We’ve had this vision from day one at Jabber, and it’s likely the reason that BOTH the open source community AND the commercial entities surrounding it are doing as well as they are. I’ve also taken these concepts and moved them up one additional notch at Ping Identity ( and

Don’t argue with success. Open Source is no more dead than the traditional proprietary software company. If  I have my way however, your going to see a new breed of dog in town, a mutt with a killer bite! 

Jabber – What’s Next

April 01, 2002 By: Andre Category: Musings

Jabber has evolved over the last three years into one of the dominant instant messaging and presence platforms. I often relate to it as the “SMTP” of Instant Messaging. But future growth and expansion will require a concerted effort on behalf of the community to overcome some of things which Jabber does poorly today, namely, the ability of third party developers to leverage existing client distributions to add new applications to the network. Unlike the ‘browser’, which provided a dynamic client-side platform from which server-side developers could deploy application ‘into and through’, Jabber clients are mostly ‘hard-coded’ so to speak, and do not provide a flexible and dynamic framework from which server-side developers are able to add and deploy new applications. This fact is stunting the speed and growth of the Jabber network. Read about how I think the Jabber community needs to approach this problem to cross this chasm into the next 2-3 years of its evolution… 

Jabber – What Next

April 01, 2002 By: Andre Category: Musings

In early conversations with Jeremie Miller (Jabber founder), he spoke of his desire to ‘consolidate’ the IM client market by creating a single instant messaging client that could talk to all of the various IM networks through server-side gateways (translators).
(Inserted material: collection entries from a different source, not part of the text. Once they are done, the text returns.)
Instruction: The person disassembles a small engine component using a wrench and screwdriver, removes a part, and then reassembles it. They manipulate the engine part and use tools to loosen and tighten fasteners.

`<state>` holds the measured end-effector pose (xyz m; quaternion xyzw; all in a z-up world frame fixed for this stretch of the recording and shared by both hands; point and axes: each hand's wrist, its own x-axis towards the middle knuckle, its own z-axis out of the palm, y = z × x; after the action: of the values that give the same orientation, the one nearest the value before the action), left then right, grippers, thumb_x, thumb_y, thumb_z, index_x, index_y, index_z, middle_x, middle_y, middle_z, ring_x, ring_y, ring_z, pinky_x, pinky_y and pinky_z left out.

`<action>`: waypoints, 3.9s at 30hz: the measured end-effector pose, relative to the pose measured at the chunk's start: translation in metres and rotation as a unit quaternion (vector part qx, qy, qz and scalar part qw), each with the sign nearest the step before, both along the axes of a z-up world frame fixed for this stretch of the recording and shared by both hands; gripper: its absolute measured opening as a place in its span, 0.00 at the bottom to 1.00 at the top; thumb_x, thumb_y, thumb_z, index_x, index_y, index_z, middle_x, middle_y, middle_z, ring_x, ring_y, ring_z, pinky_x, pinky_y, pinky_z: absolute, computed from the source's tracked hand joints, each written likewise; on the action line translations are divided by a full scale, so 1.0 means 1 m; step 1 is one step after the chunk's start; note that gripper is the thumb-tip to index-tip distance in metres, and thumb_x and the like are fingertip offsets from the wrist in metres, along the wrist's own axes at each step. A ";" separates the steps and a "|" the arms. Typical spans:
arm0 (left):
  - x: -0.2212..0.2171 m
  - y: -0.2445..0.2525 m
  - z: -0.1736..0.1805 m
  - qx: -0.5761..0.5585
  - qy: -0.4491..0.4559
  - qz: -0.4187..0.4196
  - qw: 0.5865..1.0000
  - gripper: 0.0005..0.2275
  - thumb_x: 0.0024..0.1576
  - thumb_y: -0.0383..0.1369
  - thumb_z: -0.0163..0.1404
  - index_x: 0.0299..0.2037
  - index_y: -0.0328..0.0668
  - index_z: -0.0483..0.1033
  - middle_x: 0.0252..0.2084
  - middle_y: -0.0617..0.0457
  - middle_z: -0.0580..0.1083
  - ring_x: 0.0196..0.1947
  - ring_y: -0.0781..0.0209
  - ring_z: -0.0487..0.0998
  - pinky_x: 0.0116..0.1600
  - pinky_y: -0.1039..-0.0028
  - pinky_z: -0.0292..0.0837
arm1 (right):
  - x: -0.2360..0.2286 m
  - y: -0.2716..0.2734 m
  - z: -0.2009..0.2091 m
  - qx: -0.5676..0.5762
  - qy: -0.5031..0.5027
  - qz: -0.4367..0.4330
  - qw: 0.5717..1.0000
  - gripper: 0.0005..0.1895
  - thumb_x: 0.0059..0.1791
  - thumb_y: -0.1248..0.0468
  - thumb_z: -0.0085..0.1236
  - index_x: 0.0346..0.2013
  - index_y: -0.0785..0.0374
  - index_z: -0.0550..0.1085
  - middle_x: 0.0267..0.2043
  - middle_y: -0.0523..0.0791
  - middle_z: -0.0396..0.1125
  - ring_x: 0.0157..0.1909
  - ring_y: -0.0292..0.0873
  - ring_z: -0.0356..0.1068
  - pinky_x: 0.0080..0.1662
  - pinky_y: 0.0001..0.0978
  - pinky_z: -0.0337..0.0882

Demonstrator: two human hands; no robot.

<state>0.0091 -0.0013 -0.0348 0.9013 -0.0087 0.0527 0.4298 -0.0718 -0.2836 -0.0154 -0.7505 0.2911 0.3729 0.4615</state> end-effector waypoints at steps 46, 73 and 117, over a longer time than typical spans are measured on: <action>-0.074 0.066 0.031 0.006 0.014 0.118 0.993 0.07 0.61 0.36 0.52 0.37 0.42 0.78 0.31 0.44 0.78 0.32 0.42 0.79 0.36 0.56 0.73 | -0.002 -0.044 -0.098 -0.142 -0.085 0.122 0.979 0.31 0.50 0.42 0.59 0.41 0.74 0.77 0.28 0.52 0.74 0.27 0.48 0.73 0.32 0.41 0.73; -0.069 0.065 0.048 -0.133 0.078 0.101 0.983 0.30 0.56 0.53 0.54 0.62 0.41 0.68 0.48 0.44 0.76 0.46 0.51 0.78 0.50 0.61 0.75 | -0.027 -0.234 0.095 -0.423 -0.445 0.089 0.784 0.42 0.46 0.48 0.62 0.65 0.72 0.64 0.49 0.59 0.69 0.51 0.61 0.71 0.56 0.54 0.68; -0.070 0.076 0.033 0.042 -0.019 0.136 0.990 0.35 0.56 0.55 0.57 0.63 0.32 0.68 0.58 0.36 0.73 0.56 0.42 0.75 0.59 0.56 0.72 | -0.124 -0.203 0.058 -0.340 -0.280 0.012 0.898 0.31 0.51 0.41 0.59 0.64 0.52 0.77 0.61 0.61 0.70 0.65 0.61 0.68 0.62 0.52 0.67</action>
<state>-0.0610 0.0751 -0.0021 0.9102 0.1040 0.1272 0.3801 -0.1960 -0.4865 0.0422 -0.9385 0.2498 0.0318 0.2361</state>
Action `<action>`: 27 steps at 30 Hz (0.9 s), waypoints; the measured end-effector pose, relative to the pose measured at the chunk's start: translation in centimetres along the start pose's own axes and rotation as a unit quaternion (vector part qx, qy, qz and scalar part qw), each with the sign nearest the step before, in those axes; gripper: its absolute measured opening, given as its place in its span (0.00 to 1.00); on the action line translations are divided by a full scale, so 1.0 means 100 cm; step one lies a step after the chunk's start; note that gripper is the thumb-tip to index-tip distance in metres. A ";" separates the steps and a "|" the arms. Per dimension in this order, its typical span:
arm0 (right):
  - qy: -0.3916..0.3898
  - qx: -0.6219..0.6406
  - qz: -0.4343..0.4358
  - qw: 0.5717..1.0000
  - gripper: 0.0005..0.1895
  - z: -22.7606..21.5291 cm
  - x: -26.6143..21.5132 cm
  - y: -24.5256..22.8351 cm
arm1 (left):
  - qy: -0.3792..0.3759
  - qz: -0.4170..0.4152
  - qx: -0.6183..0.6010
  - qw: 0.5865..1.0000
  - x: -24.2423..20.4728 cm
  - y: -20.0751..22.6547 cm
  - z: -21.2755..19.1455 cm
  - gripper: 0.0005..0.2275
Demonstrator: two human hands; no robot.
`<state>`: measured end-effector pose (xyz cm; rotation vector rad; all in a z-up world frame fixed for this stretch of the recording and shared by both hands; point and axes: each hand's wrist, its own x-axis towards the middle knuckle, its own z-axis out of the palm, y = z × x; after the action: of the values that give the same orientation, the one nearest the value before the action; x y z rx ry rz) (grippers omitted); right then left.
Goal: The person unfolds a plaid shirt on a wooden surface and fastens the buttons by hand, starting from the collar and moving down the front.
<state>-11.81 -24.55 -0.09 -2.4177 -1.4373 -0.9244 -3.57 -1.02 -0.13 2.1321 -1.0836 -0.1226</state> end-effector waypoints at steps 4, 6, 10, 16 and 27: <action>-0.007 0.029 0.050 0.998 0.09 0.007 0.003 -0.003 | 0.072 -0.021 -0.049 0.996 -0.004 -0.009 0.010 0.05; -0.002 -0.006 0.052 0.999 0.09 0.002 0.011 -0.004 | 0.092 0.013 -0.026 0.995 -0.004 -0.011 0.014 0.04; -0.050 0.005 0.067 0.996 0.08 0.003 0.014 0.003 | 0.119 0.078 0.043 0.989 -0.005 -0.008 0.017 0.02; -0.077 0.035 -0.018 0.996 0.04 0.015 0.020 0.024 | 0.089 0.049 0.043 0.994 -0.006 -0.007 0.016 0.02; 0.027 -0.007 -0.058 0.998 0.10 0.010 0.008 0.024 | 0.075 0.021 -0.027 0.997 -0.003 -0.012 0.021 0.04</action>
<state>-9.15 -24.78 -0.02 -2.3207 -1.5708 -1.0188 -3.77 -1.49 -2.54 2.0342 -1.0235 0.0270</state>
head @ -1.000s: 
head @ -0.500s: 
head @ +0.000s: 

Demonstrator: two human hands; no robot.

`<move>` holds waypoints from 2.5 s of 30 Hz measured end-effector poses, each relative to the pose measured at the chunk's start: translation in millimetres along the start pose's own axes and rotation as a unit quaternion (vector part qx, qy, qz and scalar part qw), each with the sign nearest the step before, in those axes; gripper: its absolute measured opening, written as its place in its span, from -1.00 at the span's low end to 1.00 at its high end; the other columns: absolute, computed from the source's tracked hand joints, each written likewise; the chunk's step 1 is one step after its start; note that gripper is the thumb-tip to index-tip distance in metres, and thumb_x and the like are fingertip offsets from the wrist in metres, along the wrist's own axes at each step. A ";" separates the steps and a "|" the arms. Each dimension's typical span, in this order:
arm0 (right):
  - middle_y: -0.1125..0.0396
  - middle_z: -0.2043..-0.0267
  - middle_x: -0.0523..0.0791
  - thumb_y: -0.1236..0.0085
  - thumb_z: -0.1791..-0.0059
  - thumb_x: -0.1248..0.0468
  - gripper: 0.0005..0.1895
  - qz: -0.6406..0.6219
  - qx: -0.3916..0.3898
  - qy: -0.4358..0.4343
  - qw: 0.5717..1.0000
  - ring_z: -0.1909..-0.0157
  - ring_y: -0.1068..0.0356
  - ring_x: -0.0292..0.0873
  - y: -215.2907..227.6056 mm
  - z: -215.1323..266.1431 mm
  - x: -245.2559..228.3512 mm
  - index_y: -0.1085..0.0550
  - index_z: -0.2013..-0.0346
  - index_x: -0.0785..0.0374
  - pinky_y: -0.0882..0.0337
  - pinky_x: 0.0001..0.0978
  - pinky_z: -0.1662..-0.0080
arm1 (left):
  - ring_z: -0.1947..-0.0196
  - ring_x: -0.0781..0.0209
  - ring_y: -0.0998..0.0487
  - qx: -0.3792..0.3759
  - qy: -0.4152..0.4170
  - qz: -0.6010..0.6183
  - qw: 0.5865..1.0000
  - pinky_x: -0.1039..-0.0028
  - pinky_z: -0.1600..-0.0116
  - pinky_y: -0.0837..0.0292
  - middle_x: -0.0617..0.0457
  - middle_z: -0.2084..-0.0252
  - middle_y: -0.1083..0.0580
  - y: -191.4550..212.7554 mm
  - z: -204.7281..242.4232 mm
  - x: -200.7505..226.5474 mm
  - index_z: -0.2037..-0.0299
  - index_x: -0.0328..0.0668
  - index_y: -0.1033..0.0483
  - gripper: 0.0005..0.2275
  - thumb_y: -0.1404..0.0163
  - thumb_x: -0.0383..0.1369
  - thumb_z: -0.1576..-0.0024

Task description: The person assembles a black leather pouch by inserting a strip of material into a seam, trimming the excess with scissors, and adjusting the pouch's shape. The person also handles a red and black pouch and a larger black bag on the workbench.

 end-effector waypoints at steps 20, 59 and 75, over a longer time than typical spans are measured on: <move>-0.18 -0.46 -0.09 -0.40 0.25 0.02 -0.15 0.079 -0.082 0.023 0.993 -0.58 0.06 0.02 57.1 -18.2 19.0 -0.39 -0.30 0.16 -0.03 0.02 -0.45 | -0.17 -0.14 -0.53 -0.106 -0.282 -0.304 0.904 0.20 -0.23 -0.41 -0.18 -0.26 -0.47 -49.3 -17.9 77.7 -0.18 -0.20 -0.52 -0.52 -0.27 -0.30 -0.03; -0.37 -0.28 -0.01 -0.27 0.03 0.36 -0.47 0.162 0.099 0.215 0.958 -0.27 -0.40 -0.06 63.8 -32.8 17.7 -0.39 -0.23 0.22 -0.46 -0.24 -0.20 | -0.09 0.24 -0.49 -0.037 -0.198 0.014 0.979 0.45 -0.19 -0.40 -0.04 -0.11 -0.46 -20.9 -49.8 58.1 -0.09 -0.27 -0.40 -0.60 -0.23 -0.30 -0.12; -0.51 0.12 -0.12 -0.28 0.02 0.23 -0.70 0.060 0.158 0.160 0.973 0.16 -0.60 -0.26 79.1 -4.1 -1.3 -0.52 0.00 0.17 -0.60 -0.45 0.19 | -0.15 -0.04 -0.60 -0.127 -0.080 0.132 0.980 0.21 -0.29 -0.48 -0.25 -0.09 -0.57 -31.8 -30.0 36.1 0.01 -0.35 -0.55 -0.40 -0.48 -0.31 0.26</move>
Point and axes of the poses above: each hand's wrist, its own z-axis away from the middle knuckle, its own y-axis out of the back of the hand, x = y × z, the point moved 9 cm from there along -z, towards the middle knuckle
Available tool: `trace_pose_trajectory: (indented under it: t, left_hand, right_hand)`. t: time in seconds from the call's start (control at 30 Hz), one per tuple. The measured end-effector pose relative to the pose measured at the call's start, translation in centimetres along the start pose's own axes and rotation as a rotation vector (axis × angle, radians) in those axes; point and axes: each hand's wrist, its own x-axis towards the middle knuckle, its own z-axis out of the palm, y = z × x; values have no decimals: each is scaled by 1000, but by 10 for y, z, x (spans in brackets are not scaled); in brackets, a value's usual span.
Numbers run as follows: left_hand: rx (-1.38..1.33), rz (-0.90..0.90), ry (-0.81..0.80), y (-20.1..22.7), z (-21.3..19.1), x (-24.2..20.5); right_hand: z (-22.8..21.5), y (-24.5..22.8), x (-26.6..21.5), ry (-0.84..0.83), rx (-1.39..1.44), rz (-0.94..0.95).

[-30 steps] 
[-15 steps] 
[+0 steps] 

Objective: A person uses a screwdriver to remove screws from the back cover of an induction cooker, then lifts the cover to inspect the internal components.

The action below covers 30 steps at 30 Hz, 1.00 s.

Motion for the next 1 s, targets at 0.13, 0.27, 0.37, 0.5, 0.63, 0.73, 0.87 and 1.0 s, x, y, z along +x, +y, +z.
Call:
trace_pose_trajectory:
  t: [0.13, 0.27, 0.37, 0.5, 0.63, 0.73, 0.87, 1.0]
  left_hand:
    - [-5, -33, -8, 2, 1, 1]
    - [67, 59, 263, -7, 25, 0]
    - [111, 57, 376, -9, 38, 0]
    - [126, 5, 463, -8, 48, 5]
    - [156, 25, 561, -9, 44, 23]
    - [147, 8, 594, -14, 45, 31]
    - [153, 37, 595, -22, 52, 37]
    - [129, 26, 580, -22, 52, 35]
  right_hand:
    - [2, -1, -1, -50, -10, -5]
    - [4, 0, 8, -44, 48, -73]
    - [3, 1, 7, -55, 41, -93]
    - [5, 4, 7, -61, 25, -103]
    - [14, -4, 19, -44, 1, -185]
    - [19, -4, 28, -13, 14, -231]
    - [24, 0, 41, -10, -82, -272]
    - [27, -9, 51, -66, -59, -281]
While the vision made sense, Jabber’s sophisticated open source client libraries combined with the communities interest in building chat clients  quickly resulted in a mushrooming of Jabber-based chat/IM clients. I used to joke with Jeremie that Jabber clients were proliferating like rabbits and instead of solving the problem (fewer clients), all we were really doing was magnifying and expanding it. Heck, at one point, I think we had more Jabber clients than all the competitions combined! 🙂

It was clear in the early days of Jabber, Inc. that we needed to focus first on the robustness and scalability of the Jabber server, and that this was the foundation of our ability to call it infrastructure and a platform for extensible presence and messaging applications. Over the course of the last 2 years, Jabber, Inc. has executed well against this vision and focus and now delivers a highly scalable and extensively tested Jabber server, 100% compliant with the Jabber (XMPP) protocol.

Having completed ‘phase I’ of its mission, it’s now time to turn our attention, collectively, on the next problem and evolution of our platform, the Jabber Client.

In thinking through the possible scenarios for future development of the Jabber platform, nothing strikes me as potentially more exciting and more important to the community as a hole than to come together to rally around an extension of the core platform-like capabilities of the client.

One of the biggest hurdles to the adoption of client/server systems is the friction associated with downloading and installing separate clients. As it stands, every Jabber client requires a separate download, and many of these clients are doing nothing more than simply replicating the functionality of several existing Jabber chat/IM clients. The time for this to end is now!

In thinking of the Jabber client/server platform as a platform, we should (again collectively as a community), be thinking of the client as nothing more the client portion of our platform, and not as any particular ‘application’. We should be thinking of ways to extend the ‘core’ capabilities of our client platform in ways that can be harnessed by server-side development, and we should be thinking of ways to consolidate the propagation of these core client features throughout the Jabber community.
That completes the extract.